Her true rescues are the couple who talked this family into surrendering her,
and contacting my vet, who contacted me, then I contacted them, then we contacted
NMR. 

And thank God for that, as she would have been soooo infected, with the collar
embedded, and the infection already spreading. Too much on her tiny little body.

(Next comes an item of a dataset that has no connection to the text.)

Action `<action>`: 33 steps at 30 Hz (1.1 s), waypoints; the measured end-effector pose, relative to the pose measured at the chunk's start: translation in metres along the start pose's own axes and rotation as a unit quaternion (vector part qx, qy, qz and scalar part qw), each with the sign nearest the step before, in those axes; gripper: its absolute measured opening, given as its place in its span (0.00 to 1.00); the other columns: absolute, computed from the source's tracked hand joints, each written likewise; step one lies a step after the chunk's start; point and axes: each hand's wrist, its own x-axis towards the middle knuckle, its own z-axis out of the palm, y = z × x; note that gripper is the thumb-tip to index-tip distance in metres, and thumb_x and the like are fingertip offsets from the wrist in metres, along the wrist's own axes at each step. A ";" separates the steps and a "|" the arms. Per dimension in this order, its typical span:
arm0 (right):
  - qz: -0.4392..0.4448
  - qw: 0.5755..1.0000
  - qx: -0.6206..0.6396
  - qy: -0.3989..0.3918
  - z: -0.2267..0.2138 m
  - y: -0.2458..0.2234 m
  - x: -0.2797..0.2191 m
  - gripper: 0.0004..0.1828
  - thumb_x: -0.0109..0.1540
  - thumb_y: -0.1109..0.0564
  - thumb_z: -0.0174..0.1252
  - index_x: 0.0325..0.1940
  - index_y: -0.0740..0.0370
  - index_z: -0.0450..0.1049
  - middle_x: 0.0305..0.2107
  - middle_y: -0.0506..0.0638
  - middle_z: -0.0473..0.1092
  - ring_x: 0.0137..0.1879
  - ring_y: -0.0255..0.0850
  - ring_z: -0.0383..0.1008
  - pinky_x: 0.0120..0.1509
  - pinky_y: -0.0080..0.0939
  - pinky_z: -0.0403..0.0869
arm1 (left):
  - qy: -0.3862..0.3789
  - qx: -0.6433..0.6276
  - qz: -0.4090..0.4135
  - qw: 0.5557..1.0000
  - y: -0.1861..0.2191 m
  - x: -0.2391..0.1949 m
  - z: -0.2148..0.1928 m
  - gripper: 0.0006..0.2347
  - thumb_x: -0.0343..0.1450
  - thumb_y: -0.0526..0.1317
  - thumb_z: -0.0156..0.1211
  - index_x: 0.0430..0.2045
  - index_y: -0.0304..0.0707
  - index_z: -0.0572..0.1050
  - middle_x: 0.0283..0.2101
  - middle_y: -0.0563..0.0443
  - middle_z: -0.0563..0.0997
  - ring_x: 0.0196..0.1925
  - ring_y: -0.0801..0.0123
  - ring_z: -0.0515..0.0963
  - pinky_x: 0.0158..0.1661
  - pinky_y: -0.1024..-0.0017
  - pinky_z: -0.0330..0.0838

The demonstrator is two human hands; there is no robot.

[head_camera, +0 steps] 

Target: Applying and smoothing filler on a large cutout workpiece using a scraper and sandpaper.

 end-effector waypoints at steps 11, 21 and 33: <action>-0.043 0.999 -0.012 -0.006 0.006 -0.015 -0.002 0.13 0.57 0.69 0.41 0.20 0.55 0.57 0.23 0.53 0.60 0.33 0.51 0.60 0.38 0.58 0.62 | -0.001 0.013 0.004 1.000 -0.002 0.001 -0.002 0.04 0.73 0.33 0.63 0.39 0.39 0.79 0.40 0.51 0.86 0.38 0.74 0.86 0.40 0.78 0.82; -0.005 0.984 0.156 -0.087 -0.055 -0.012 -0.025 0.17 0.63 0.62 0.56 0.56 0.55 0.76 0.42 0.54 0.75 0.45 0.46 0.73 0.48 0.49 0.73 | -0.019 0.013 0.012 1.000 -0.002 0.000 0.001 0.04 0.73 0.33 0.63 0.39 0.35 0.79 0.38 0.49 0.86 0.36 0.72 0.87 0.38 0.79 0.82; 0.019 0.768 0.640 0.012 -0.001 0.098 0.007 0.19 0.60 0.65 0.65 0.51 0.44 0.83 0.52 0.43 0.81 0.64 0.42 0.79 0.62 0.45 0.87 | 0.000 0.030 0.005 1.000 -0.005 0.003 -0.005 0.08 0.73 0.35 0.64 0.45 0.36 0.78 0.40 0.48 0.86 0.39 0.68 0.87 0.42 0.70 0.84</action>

So, yep, David and Ami, are the couple who got involved, and saved this little one.
Not me. I just stopped putting motor oil on her. That made the world of difference. :duh oh:


----------



## bonniesmom (Jun 2, 2008)

She looks just great - Deb does it again! :clap:


----------



## Lennabella (Mar 29, 2007)

Wow "*Saint Deb of all Malts*" does it again - there is a healing factor in your home I think.

Miss Ella looks great !!!!!!! what a "normal" malt should look and live like !!


----------



## bellaratamaltese (May 24, 2006)

aawwww!! She is sooo sweet!!


----------



## Maidto2Maltese (Oct 19, 2004)

Ahhhh Deb, she looks sooooo wonderful!! I am truly amazed how quickly she has healed!


----------



## Lois1103 (Oct 11, 2006)

It is incredible how much better she looks....and in such a short period of time. I cannot get over it! Wow!


----------



## kathym (Aug 5, 2006)

SHE IS REALLY LOOKING GREAT .ALL IT TOOK WAS TLC AND OINTMENT. :wub:


----------



## PuttiePie (Nov 22, 2006)

:wub: Love heals, no doubt about it...No motor oil helps too, I must say!! :brownbag: x0x0x0 N


----------



## k/c mom (Oct 9, 2004)

Ohhhh, she looks great!! I soooo enjoyed the pics and seeing her looking so well!!!!! :wub:


----------



## The A Team (Dec 1, 2005)

Deb, you don't give yourself enough credit. Who else was willing to take her home? Only you.

Now I can imagine people fighting over her...LOL.


----------



## Morkie4 (Oct 13, 2006)

Her neck wound looks totally healed and just marvelous! I am sure she is feeling a whole lot better now. Amazing how quickly she healed physically and emotionally.........she looks so happy and comfy. You do wonders with the little ones that need so much! I personally thank you!


----------



## llf060787 (Nov 19, 2007)

Good Job! Deb The "Malt Angel" strikes again! :dothewave:


----------



## luvmyfurbaby (Feb 11, 2007)

She looks like a totally different Malt.


----------



## Max & Rocky (May 20, 2004)

QUOTE (3Maltmom @ Dec 4 2008, 11:14 PM) index.php?act=findpost&pid=683168


> Not me. I just stopped putting motor oil on her. That made the world of difference.[/B]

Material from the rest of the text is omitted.